**DESCRIPTION OF THE TASK:**
Scan the records below for the word "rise". Copy each line where it appears.

-- DATA FOR THE TASK follows --

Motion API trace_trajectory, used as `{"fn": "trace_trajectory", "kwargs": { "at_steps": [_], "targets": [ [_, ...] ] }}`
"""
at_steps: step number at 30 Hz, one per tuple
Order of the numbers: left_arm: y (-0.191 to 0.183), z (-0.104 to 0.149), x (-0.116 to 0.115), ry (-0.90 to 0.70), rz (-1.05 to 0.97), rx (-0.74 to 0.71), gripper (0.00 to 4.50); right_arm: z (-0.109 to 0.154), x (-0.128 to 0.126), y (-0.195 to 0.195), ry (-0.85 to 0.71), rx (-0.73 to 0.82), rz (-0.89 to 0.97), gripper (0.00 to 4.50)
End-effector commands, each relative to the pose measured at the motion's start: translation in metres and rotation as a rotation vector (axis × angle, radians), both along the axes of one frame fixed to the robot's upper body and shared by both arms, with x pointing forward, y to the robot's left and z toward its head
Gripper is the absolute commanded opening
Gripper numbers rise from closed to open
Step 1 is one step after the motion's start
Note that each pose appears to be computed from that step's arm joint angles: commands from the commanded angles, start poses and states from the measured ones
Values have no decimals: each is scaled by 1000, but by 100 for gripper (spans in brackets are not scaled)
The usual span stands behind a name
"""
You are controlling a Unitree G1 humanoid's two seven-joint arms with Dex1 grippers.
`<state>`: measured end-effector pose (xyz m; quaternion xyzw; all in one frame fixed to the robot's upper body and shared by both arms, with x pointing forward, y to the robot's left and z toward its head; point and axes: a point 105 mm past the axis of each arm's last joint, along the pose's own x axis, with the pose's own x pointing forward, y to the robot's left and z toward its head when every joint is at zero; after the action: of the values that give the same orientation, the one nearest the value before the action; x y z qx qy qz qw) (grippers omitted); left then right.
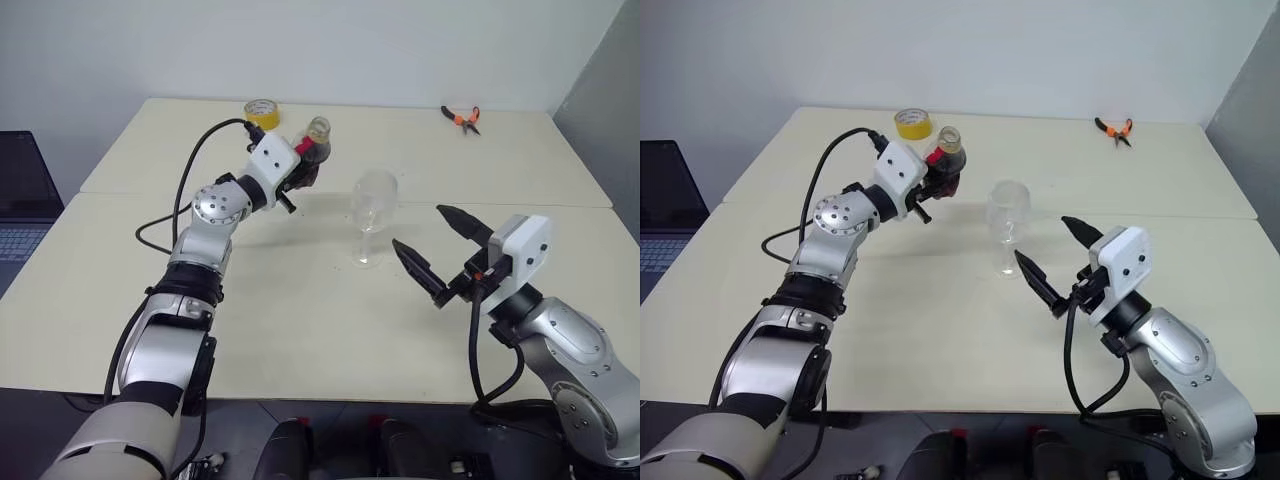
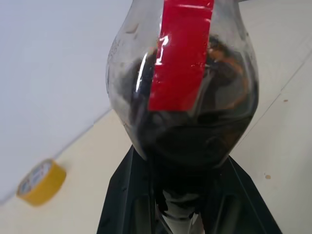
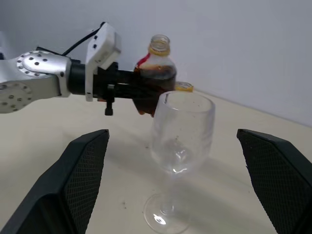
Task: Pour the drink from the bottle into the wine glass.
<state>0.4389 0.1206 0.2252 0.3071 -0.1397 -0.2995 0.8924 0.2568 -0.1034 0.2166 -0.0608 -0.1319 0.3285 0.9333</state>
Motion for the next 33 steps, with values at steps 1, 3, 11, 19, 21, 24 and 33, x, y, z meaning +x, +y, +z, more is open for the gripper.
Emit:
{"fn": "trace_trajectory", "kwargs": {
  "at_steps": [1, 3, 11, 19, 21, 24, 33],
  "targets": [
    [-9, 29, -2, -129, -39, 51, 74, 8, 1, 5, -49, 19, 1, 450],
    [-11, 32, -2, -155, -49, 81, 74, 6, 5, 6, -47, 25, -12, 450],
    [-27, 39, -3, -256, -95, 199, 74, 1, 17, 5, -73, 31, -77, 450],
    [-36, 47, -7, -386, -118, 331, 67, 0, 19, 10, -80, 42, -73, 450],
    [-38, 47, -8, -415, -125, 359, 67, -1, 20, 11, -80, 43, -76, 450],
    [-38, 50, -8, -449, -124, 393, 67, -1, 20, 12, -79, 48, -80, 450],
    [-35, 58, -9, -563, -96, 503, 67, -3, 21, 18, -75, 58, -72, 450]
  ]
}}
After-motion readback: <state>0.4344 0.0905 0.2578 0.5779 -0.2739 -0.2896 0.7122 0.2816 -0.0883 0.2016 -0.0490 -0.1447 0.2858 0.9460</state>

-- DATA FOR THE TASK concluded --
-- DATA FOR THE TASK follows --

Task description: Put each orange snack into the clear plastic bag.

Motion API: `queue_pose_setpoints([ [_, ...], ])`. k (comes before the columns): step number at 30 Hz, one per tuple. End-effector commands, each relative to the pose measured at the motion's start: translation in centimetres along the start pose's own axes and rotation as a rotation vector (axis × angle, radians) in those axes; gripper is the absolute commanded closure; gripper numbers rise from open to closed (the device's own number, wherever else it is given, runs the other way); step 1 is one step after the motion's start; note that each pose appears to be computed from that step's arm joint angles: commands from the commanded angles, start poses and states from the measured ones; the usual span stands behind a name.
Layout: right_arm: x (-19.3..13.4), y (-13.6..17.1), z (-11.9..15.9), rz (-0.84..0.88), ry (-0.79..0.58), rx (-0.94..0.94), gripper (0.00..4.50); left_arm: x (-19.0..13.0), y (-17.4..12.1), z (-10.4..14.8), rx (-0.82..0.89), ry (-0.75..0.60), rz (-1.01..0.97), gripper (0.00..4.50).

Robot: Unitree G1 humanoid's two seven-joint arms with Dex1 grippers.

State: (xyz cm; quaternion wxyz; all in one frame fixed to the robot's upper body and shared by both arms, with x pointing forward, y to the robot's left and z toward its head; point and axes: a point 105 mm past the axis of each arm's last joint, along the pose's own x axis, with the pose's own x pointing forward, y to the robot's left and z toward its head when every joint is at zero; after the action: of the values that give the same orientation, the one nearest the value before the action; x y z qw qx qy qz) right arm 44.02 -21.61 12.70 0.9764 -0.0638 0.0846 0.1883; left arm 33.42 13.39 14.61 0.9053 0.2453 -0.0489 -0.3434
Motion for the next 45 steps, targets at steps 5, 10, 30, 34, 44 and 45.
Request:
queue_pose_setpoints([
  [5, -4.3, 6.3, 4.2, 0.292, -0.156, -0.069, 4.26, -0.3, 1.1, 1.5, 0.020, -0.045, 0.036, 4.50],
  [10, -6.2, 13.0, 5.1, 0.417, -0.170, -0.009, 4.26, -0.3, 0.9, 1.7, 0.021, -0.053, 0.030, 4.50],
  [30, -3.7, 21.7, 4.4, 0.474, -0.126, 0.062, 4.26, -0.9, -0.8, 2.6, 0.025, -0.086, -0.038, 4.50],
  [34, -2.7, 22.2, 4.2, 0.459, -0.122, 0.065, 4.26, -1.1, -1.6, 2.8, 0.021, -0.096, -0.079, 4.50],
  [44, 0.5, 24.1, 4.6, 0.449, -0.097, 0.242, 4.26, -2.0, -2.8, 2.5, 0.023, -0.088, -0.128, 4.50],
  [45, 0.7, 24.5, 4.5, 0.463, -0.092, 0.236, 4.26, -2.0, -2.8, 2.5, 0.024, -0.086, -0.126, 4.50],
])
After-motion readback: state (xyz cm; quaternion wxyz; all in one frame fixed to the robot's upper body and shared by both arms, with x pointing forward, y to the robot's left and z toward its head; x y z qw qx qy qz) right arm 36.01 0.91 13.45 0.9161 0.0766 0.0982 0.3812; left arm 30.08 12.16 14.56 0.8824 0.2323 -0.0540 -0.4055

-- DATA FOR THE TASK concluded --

**REPLY TO THE TASK:**
Gripper numbers rise from closed to open
Motion API: `queue_pose_setpoints([ [_, ...], ])`. k (comes before the columns): step number at 30 Hz, one per tuple. End-effector commands, each relative to the pose measured at the motion's start: translation in centimetres along the start pose's own axes and rotation as a rotation vector (axis × angle, radians) in those axes; gripper is the absolute commanded closure; gripper numbers rise from open to closed (the device's own number, wherever else it is given, runs the other way); step 1 is one step after the motion's start; note that each pose appears to be computed from that step's arm joint angles: commands from the commanded angles, start poses and states from the measured ones; the usual span stands behind a name.

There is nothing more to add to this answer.